» **Task directions**
Which of the lines in the data mention the string "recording"? List them all.

» **Recorded data**
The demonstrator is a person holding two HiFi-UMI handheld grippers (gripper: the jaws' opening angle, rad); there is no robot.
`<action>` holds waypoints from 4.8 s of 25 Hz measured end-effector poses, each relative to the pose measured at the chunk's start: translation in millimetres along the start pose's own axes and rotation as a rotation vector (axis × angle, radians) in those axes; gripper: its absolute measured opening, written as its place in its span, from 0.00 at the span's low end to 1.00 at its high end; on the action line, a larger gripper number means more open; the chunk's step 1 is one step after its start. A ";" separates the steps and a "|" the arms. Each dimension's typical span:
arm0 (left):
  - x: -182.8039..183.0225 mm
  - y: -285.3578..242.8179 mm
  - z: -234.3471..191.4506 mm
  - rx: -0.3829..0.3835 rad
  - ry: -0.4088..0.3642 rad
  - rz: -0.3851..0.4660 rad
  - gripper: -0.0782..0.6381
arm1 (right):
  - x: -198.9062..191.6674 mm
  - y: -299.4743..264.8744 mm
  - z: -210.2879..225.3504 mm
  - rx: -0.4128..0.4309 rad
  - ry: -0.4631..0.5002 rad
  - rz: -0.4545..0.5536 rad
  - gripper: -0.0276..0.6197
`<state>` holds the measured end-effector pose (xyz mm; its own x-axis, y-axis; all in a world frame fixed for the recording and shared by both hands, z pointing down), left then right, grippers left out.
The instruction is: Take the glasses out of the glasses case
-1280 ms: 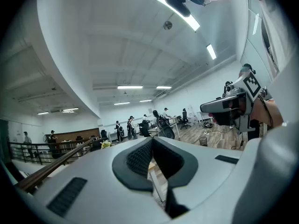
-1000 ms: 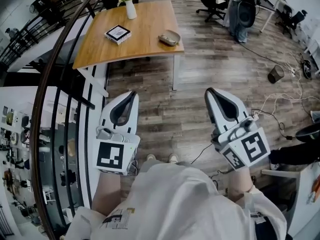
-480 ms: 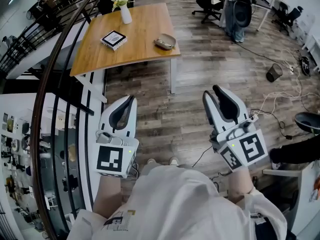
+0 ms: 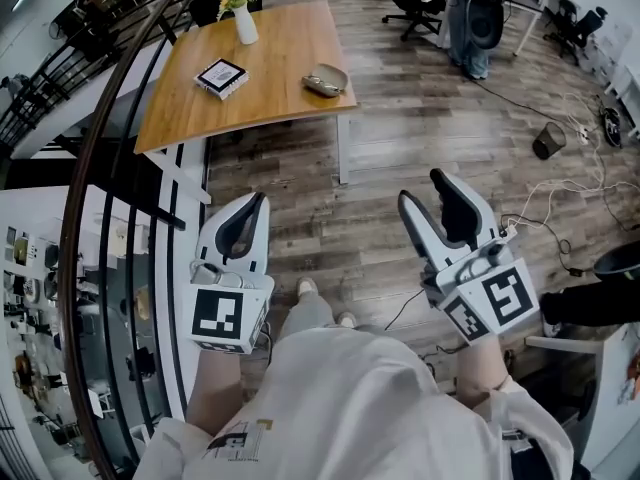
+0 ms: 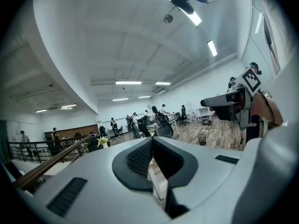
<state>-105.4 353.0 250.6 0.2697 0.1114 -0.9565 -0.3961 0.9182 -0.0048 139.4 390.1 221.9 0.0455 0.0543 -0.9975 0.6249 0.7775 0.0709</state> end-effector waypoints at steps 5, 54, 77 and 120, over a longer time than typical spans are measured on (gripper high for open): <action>1.9 -23.7 2.7 -0.029 0.015 0.023 0.13 | -10.9 -11.9 16.7 -0.013 0.007 -0.057 0.38; -116.5 -528.1 -227.3 -0.209 -0.019 -0.077 0.13 | -82.7 -495.3 317.1 -0.015 -0.068 -0.256 0.37; -154.3 -658.7 -191.2 -0.029 0.037 -0.296 0.13 | -158.6 -573.8 467.7 0.338 -0.109 -0.430 0.36; -336.2 -681.2 -148.4 0.011 0.247 -0.791 0.13 | -502.9 -642.8 500.7 0.345 -0.450 -1.140 0.37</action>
<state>-56.4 -366.2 532.1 0.2645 -0.6546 -0.7082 -0.1616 0.6939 -0.7018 105.0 -450.7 678.7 -0.4322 -0.8037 -0.4091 0.6504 0.0365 -0.7587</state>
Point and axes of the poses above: the fingertips, and each gripper's own axes: y backward along the fingers, z to its right, x out of its top, the point moved 5 cm from there along y, backward along the fingers, and after that the axes turned 11 degrees about x, right-handed, at the moved point
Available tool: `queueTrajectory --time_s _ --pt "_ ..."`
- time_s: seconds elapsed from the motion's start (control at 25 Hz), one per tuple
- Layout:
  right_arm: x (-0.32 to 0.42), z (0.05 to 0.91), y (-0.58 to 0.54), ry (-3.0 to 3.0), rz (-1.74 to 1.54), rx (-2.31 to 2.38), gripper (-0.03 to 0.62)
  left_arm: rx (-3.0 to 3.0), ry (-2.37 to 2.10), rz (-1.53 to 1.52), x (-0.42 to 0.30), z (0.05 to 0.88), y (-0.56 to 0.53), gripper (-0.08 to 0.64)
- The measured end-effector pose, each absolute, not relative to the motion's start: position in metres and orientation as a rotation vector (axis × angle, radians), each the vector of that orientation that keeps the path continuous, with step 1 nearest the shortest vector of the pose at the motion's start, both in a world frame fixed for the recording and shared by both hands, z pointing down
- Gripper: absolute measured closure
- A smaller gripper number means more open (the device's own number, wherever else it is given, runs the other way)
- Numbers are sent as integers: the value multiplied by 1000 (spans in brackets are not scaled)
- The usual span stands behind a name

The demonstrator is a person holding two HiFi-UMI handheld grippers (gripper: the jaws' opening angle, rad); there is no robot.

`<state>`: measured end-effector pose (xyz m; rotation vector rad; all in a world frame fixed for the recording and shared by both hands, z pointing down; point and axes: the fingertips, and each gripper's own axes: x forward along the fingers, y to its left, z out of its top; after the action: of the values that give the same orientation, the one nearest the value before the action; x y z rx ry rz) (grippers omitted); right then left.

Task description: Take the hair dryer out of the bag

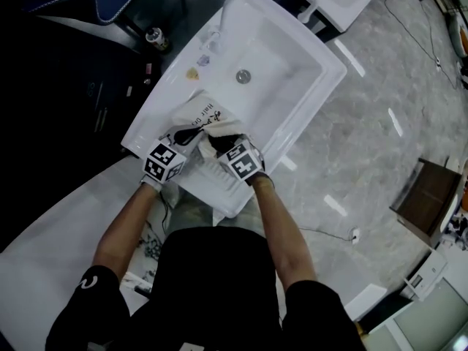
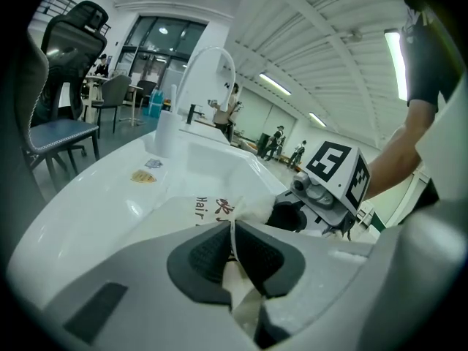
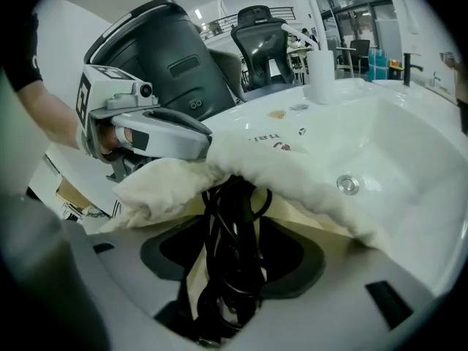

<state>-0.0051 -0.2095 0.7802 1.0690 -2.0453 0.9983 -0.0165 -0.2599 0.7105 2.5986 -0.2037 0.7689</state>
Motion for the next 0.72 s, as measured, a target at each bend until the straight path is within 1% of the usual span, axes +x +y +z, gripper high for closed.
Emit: queueTrajectory --time_s 0.32,0.4,0.48,0.52,0.72 --pt "-12 797 -212 -1959 962 1018 344 2594 -168 743 -21 712 -262 546" --pt "-11 800 -213 -1944 941 998 353 2595 -162 746 -21 712 -262 546" --pt "-12 799 -212 -1954 919 977 391 2600 -160 758 -20 712 -263 546" --pt "-13 798 -212 -1962 923 971 397 2604 -161 765 -21 713 -262 546" --pt "-12 785 -208 -1986 982 985 403 2626 -166 781 -18 708 -259 546"
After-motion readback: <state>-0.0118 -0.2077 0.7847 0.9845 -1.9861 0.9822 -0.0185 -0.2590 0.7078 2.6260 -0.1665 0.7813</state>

» **Exercise response**
`<state>` holds the measured end-effector pose (xyz mm; its own x-axis, y-axis; all in a world frame fixed for the recording and shared by both hands, z pointing down), left then right, grippers left out.
- The measured end-effector pose, each absolute, not relative to the motion's start: position in metres and orientation as a rotation vector (axis × angle, radians), each the vector of that orientation that keeps the path continuous, with step 1 nearest the shortest vector of the pose at the motion's start, both in a world frame fixed for the recording and shared by both hands, z pointing down
`<state>`: measured end-effector pose (xyz m; rotation vector rad; all in a world frame fixed for the recording and shared by both hands, z pointing down; point and axes: the fingertips, and each gripper's own axes: x forward along the fingers, y to its left, z out of its top; after the action: of the values that give the same orientation, the one nearest the value before the action; x y z rx ry rz) (grippers omitted); right then left.

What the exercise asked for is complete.